» **Required action**
In the data that follows, how many lines include the string "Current"? Answer with the number alone.

+++++

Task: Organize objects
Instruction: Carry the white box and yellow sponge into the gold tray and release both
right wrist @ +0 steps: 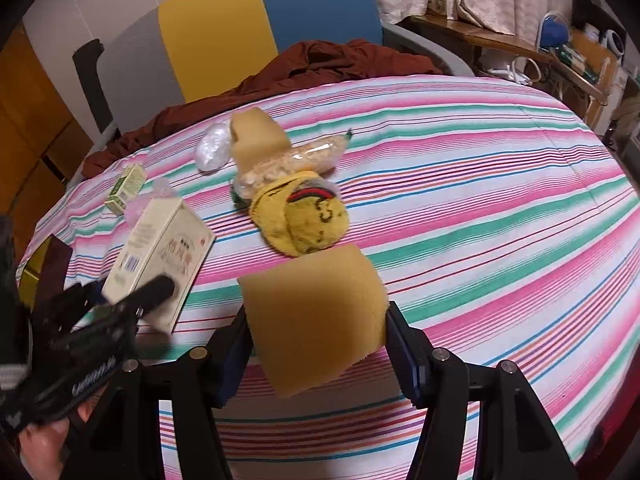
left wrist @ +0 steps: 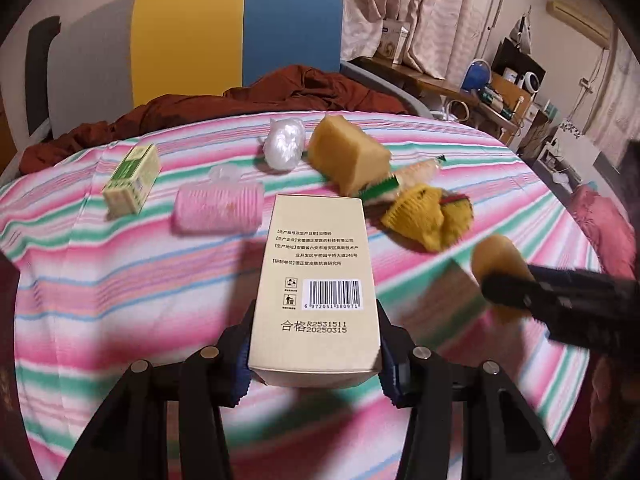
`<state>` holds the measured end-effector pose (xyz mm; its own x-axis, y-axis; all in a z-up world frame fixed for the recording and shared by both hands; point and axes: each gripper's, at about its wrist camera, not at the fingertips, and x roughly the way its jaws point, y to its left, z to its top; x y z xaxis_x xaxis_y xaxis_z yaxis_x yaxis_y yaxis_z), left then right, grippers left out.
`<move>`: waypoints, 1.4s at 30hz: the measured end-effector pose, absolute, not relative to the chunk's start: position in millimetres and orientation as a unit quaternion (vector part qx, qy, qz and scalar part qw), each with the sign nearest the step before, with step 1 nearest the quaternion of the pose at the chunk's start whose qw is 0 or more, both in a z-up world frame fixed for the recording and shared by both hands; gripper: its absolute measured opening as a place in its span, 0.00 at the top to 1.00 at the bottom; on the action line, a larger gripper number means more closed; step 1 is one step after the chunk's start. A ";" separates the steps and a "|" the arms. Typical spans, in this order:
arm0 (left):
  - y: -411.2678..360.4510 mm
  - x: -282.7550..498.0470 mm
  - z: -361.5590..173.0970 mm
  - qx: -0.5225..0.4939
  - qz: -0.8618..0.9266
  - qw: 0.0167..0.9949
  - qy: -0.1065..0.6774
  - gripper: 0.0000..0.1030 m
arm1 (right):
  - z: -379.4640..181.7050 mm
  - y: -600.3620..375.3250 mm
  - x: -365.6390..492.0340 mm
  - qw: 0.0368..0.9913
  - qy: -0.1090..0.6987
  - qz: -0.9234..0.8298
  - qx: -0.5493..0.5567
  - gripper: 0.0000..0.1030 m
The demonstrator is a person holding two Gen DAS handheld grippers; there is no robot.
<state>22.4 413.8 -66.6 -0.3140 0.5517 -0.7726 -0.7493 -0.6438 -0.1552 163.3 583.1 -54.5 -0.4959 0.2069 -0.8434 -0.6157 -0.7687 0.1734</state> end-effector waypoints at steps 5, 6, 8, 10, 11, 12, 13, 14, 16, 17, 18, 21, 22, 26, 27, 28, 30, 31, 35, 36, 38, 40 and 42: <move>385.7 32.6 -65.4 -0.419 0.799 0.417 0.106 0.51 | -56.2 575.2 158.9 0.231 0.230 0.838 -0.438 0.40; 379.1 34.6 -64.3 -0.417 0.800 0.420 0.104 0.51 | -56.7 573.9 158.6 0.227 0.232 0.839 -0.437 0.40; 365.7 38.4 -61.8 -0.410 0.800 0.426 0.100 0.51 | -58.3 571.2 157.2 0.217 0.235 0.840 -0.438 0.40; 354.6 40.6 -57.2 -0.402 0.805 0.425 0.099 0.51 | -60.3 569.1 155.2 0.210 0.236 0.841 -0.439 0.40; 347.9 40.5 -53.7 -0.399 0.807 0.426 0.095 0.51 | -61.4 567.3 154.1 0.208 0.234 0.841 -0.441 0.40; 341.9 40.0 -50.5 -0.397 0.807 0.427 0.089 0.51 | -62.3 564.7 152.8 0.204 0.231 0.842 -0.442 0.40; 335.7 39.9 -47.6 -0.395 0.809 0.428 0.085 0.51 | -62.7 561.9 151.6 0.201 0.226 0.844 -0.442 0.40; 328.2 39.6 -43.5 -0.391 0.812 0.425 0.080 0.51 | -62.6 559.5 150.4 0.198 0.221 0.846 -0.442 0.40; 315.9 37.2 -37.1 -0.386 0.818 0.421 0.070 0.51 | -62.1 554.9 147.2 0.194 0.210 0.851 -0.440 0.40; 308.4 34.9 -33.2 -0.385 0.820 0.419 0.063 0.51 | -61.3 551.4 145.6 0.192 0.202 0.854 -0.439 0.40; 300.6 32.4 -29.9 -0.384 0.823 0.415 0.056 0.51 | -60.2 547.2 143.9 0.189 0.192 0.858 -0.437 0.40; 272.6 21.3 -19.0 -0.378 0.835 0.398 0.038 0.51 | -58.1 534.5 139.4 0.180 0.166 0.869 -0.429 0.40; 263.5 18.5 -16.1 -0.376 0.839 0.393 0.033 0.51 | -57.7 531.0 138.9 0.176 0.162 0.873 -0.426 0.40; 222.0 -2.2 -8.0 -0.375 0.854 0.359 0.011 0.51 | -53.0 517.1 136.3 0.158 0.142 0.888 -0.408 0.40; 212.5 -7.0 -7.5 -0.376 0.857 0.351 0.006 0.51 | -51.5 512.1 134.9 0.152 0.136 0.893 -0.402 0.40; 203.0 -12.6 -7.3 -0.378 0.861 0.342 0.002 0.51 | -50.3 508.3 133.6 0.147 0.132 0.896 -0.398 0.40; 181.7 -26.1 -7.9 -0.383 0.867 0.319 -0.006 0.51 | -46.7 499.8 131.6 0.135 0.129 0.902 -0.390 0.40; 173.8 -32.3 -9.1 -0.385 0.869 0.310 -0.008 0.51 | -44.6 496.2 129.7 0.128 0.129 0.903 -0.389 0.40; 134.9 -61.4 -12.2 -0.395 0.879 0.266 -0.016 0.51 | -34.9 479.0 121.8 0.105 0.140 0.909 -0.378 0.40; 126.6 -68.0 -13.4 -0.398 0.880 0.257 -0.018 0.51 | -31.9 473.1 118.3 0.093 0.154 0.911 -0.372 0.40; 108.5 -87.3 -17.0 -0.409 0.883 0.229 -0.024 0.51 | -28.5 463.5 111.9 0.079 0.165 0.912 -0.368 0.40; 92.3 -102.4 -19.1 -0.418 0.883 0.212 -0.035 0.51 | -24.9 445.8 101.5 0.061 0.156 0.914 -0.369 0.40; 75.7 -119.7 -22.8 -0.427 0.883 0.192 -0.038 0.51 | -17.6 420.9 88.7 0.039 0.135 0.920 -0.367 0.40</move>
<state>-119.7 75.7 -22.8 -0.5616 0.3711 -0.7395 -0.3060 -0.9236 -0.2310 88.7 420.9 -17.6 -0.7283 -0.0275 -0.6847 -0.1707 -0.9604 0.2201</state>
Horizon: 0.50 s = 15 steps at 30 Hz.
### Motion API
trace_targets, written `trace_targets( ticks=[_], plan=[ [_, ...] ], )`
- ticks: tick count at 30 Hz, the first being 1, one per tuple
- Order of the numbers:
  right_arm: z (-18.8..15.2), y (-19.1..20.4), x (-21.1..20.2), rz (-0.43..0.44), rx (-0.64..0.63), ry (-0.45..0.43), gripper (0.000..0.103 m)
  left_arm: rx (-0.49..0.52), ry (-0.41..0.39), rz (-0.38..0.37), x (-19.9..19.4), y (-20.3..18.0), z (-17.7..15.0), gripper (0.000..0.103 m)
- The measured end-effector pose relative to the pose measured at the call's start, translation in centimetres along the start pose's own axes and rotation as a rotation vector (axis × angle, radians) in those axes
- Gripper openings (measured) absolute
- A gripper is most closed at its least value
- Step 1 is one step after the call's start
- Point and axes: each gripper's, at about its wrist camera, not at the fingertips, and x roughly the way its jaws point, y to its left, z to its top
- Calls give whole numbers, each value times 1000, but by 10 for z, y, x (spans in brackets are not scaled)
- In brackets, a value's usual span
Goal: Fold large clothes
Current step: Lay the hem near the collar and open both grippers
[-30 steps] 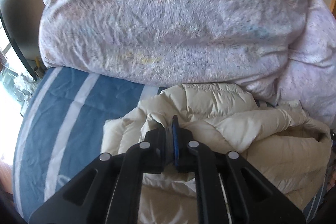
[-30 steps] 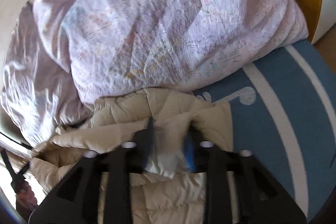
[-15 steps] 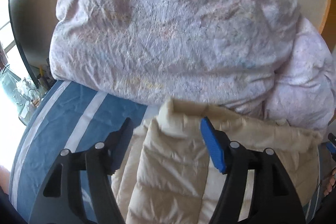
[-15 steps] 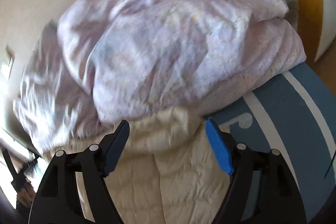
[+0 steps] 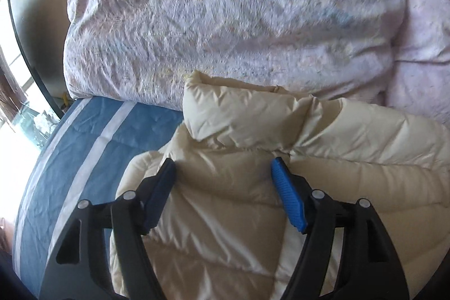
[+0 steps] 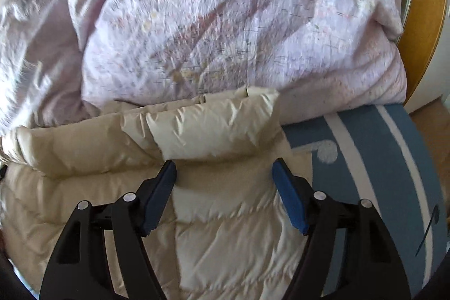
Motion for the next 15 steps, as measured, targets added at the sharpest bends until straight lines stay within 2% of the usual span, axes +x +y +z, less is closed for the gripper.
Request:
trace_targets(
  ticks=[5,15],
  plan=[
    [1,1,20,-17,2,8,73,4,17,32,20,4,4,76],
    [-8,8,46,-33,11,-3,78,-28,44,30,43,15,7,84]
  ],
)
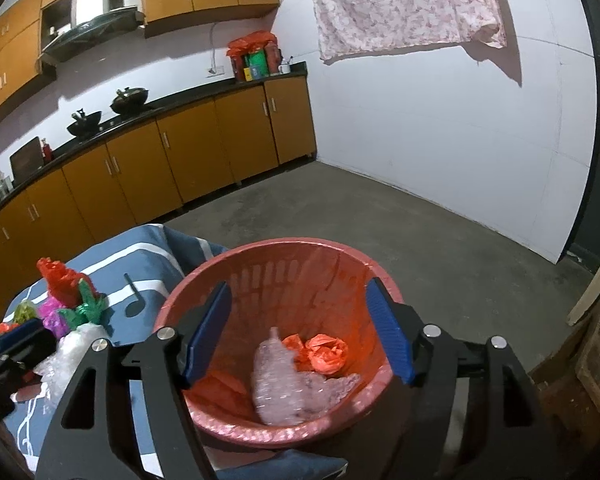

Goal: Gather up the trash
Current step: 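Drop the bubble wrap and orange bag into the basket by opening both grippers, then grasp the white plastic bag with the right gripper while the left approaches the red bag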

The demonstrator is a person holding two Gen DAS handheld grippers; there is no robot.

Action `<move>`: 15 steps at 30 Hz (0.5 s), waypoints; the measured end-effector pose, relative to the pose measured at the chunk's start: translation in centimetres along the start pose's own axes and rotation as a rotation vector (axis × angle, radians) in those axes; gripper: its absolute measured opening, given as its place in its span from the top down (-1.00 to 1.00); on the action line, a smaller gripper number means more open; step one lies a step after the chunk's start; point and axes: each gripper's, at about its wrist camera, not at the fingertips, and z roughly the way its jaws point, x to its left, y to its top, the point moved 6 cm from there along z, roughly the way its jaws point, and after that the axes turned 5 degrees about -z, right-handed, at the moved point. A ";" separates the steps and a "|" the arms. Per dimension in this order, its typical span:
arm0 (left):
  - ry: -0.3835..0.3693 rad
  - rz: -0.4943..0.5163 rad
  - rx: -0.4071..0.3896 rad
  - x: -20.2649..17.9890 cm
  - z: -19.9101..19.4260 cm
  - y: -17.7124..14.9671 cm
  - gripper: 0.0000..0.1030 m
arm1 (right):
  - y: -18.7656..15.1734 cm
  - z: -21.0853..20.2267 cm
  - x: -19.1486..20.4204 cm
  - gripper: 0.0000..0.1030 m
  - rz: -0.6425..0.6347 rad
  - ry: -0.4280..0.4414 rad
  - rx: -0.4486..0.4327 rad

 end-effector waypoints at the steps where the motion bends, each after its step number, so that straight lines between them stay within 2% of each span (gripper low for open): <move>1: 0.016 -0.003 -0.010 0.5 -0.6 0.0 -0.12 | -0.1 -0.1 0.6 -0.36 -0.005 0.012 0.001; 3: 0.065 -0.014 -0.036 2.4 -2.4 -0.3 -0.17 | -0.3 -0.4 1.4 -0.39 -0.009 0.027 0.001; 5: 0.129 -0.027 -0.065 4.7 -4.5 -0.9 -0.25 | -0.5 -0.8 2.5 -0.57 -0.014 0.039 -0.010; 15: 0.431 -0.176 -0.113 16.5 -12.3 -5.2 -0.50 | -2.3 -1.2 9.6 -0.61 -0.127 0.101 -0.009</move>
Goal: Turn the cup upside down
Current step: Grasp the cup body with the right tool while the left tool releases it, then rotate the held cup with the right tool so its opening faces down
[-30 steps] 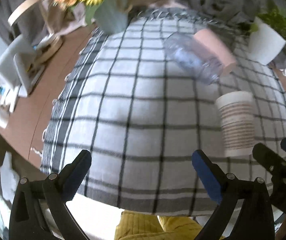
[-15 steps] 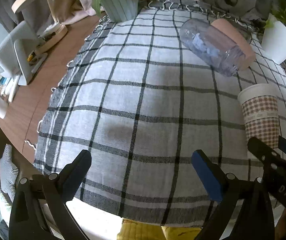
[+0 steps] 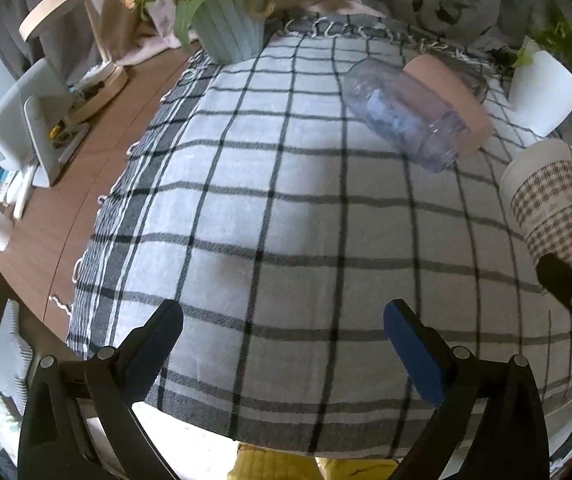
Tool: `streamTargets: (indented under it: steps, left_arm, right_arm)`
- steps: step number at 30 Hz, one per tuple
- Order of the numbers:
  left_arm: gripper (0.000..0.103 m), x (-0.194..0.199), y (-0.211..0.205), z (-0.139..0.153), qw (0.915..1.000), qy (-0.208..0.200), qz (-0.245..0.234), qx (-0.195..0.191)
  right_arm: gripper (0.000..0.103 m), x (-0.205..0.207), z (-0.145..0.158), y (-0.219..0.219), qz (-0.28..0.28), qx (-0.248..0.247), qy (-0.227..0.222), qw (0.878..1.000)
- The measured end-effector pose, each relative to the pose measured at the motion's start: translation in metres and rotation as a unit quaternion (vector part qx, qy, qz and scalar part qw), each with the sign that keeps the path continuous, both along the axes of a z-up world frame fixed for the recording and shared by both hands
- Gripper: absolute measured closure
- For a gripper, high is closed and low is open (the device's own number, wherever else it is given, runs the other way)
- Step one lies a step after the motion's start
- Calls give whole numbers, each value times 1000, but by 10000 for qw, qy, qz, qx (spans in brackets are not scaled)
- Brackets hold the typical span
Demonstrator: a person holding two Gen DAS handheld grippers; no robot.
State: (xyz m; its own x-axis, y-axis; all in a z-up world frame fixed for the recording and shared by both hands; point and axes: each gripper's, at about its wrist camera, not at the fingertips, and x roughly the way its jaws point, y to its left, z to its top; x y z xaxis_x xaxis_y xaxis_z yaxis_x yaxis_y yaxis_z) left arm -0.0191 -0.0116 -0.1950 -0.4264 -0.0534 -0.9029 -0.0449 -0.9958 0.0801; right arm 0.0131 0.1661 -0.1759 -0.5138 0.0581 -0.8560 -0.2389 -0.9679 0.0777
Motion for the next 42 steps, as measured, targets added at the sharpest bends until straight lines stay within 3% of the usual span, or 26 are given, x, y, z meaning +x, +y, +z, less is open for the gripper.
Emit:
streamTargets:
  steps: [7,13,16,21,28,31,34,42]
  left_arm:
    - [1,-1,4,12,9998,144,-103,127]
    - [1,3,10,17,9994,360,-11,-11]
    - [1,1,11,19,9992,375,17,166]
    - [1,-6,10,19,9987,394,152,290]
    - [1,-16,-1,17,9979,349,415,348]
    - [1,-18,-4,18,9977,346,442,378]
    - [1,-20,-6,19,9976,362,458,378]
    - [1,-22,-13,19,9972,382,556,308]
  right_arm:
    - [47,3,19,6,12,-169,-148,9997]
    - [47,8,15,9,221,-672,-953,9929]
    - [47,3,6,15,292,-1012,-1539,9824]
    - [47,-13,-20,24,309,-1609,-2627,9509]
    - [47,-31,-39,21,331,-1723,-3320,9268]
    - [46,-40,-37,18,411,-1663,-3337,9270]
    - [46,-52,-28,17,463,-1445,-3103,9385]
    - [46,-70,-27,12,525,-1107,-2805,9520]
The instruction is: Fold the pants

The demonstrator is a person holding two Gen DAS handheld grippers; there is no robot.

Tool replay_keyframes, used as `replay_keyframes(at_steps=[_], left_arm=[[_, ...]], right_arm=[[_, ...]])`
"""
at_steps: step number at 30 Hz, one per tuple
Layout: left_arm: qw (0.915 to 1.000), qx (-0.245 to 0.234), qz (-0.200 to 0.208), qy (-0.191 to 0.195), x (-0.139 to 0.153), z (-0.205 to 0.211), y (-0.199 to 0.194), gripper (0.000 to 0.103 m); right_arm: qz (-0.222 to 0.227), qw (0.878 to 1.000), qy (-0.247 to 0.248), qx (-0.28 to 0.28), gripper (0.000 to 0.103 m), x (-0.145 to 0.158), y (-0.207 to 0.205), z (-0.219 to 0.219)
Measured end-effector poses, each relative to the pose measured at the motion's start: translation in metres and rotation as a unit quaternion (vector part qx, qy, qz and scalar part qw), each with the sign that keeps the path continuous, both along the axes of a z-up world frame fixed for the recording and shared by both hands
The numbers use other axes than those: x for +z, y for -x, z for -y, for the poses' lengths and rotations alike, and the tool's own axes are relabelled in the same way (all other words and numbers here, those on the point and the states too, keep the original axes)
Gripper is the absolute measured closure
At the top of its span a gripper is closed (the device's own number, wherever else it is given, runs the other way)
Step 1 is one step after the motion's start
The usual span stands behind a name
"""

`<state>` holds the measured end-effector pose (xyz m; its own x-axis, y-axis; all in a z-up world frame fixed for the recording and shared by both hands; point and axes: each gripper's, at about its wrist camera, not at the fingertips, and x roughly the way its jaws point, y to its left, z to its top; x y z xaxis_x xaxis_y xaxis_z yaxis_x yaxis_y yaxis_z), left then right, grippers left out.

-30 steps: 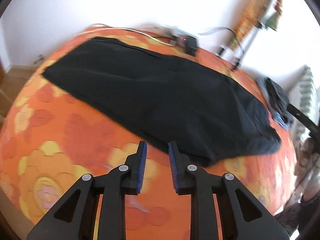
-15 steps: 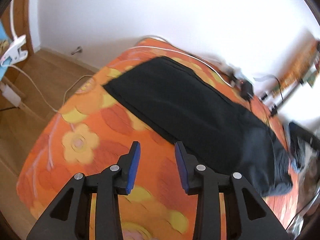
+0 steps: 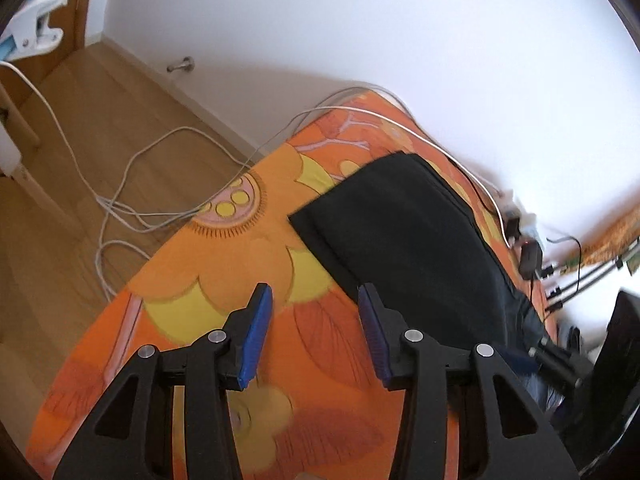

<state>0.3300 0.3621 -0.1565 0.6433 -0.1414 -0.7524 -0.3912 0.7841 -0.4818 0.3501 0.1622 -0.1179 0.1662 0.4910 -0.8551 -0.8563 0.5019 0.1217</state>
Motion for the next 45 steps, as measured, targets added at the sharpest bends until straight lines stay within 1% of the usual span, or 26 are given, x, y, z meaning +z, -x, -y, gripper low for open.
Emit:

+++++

» **Solution to the problem**
3